_Exercise_. In the entries that follow, the lines from the one with "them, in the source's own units" through the one with "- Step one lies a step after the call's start" are the ones to write out, exactly and with both ends included. Nothing else should appear.

_Source data_.
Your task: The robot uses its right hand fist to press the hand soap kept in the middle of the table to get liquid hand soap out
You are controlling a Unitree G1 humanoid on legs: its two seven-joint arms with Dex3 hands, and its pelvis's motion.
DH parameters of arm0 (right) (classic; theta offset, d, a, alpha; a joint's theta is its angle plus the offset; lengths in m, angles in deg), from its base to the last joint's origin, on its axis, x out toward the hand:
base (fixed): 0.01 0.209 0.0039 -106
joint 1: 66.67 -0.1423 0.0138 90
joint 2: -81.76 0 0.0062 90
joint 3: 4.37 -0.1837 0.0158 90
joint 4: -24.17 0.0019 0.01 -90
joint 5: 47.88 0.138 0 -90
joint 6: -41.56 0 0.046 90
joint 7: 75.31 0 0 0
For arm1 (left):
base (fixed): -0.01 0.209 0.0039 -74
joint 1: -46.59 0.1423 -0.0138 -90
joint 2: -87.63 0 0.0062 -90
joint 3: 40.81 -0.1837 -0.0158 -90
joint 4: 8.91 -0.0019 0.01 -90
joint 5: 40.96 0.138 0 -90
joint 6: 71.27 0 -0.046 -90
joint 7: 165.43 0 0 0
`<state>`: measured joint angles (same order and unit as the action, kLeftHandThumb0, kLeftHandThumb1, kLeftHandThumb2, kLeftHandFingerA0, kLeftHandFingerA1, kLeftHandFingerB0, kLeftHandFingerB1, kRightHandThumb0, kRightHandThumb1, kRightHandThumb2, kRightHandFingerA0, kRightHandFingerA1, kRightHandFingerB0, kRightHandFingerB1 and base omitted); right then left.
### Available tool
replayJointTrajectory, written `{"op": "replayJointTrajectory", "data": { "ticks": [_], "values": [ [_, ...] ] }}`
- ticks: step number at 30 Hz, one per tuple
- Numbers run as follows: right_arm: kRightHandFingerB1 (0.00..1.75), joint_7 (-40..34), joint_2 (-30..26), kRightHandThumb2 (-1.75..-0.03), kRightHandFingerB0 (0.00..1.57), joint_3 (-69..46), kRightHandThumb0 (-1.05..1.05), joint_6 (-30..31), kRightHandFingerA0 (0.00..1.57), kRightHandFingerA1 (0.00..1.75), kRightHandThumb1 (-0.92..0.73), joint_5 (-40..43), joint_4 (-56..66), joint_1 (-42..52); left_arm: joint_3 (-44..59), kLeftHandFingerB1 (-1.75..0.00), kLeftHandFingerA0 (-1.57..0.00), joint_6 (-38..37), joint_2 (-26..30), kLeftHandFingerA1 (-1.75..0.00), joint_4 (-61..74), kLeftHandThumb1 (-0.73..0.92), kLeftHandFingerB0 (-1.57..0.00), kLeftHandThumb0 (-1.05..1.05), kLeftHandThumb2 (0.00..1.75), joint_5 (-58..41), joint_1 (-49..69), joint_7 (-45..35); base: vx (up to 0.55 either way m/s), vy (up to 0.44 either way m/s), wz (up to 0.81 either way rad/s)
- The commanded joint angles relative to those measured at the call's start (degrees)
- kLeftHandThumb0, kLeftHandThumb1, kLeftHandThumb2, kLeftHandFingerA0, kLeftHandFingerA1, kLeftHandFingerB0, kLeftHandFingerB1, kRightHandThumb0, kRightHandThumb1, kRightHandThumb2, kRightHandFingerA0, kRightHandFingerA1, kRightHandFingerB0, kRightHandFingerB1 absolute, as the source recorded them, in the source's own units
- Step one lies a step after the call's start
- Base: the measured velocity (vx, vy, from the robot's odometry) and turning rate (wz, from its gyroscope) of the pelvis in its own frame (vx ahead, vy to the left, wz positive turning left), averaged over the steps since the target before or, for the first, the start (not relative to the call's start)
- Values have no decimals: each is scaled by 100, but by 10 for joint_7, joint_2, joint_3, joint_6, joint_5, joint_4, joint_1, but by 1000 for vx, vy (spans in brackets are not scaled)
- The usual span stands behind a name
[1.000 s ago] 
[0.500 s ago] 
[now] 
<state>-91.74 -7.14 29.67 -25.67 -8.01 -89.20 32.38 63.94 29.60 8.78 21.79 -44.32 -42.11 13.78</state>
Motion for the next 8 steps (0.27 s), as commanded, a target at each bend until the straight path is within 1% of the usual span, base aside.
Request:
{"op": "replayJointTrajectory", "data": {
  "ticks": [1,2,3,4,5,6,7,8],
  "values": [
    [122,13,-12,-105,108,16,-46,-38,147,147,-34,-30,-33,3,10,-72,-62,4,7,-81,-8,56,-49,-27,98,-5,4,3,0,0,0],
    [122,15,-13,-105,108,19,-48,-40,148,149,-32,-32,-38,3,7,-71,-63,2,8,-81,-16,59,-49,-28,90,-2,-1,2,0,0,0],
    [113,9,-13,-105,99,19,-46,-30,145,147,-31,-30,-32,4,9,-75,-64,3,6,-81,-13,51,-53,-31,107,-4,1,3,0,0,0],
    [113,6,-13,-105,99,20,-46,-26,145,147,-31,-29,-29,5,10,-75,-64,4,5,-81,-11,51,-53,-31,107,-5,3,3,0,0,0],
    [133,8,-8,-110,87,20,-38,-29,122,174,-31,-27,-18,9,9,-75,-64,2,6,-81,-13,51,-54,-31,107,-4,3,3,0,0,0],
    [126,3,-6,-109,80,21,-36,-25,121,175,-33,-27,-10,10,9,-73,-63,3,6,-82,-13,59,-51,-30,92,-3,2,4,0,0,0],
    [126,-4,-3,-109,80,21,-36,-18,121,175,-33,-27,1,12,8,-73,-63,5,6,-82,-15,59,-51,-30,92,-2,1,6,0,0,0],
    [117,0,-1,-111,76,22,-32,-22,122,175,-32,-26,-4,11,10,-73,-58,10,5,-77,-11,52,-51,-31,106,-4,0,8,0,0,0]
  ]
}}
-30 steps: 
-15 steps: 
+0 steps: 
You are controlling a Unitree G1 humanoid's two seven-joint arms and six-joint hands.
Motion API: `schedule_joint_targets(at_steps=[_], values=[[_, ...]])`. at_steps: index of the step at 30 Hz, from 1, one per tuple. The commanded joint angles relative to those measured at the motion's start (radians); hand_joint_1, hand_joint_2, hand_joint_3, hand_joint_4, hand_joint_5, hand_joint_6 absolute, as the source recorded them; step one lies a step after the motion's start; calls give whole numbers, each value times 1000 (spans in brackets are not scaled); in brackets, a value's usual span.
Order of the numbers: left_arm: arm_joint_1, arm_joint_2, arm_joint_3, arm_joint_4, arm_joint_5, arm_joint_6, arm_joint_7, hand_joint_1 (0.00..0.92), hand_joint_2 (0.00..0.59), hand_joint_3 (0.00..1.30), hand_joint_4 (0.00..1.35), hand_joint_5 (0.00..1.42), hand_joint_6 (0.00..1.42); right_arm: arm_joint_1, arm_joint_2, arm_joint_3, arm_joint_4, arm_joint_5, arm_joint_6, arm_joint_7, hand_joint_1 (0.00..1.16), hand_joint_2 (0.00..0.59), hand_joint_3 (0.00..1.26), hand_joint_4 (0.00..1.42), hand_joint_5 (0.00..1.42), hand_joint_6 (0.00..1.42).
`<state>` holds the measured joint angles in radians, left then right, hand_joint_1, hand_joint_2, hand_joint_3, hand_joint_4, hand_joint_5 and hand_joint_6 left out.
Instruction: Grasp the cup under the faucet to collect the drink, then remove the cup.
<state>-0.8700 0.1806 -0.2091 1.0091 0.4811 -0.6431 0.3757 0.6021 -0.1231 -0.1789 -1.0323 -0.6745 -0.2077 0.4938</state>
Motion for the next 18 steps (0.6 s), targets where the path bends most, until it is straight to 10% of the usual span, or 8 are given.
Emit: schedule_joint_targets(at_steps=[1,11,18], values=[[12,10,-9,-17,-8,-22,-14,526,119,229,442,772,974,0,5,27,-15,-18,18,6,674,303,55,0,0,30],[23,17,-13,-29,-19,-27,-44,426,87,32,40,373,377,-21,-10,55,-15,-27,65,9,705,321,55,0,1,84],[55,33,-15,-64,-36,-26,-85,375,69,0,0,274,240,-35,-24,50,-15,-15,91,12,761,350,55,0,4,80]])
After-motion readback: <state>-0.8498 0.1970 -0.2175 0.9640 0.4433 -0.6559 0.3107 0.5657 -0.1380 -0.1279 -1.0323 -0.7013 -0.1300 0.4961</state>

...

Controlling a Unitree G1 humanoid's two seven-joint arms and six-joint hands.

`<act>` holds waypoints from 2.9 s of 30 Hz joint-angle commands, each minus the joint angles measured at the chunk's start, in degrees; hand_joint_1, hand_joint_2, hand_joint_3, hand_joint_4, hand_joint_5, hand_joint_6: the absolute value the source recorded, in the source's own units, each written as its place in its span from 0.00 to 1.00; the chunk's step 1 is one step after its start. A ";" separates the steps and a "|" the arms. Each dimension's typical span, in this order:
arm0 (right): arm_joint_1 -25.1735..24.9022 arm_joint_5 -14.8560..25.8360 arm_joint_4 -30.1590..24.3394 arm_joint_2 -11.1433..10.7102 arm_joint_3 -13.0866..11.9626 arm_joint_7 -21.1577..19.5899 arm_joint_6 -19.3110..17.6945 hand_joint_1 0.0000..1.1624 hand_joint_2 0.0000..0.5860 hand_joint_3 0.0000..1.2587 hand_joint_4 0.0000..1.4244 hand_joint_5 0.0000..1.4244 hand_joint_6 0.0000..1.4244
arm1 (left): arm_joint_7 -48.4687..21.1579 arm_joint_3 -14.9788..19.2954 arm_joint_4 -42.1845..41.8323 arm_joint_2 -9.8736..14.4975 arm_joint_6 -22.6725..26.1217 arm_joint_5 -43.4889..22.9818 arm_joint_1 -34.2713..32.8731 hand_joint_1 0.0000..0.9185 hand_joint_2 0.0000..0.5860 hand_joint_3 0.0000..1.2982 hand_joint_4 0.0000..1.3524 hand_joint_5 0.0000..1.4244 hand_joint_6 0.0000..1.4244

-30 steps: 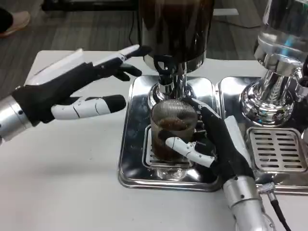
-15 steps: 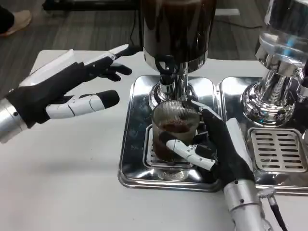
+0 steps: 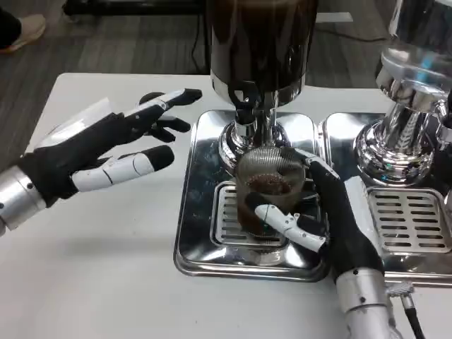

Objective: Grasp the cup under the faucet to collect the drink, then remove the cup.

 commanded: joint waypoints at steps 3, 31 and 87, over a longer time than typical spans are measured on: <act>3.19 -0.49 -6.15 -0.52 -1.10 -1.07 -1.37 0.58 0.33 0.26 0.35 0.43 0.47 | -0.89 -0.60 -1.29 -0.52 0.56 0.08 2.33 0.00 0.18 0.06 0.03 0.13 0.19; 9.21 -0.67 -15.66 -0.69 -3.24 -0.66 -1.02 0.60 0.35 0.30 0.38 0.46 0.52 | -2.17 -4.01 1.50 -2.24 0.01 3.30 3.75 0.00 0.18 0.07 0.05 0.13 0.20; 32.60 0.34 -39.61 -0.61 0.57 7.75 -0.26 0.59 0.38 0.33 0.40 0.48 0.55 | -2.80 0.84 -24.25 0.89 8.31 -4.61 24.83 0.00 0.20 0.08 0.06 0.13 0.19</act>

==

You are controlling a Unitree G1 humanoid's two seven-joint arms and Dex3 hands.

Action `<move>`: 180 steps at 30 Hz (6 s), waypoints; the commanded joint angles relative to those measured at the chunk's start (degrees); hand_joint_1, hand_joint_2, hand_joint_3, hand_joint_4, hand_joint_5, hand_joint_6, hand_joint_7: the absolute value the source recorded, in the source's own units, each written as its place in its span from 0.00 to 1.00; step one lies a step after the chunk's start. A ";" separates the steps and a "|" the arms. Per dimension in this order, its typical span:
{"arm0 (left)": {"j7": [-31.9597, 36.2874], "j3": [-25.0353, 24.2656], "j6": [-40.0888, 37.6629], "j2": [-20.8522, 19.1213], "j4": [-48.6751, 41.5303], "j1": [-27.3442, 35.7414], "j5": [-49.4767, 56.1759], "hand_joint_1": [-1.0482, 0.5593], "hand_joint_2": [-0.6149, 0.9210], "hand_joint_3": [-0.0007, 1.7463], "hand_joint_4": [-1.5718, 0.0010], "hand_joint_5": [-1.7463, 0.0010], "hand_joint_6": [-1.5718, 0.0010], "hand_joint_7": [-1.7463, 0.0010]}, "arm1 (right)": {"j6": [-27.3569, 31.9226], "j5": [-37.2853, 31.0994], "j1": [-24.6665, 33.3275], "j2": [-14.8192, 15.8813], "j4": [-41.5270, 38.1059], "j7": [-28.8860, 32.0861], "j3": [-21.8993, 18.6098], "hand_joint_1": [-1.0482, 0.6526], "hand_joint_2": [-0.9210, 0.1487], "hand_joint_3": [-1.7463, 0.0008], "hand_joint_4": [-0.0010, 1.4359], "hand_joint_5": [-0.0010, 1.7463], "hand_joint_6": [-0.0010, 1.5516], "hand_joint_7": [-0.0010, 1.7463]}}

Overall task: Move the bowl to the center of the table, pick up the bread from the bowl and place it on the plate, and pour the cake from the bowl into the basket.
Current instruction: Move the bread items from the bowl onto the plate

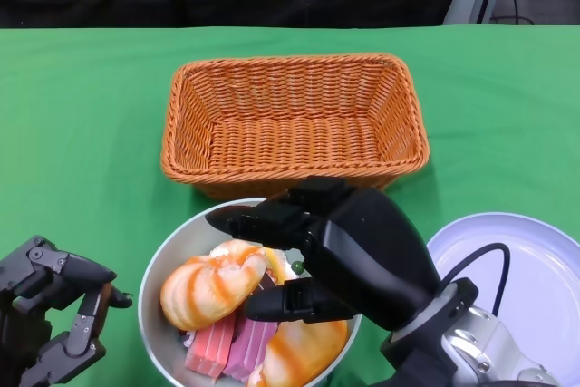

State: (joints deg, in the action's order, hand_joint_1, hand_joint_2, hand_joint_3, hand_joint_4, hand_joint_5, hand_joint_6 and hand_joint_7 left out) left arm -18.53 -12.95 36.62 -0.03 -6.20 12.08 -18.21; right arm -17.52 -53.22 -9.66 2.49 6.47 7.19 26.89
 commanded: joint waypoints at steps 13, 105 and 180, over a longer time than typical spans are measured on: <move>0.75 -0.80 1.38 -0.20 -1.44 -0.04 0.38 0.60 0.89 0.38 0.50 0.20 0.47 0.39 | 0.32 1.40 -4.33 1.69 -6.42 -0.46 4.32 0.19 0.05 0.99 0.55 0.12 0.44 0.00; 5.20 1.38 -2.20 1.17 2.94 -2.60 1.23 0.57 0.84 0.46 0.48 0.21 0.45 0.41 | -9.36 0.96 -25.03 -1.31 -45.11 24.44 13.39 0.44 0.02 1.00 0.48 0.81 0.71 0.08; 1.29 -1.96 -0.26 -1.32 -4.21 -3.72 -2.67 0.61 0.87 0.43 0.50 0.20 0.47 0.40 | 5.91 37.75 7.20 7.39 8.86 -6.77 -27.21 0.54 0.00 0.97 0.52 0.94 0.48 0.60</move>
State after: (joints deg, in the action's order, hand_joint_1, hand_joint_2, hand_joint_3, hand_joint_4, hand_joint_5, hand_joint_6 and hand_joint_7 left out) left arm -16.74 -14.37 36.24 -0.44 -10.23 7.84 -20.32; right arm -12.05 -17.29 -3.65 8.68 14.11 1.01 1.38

_Solution to this task_.
- kLeftHandThumb0, kLeftHandThumb1, kLeftHandThumb2, kLeftHandFingerA0, kLeftHandFingerA1, kLeftHandFingerB0, kLeftHandFingerB1, kRightHandThumb0, kRightHandThumb1, kRightHandThumb2, kRightHandFingerA0, kRightHandFingerA1, kRightHandFingerB0, kRightHandFingerB1 absolute, as the source recorded them, in the source's own units
- Step one lies a step after the call's start

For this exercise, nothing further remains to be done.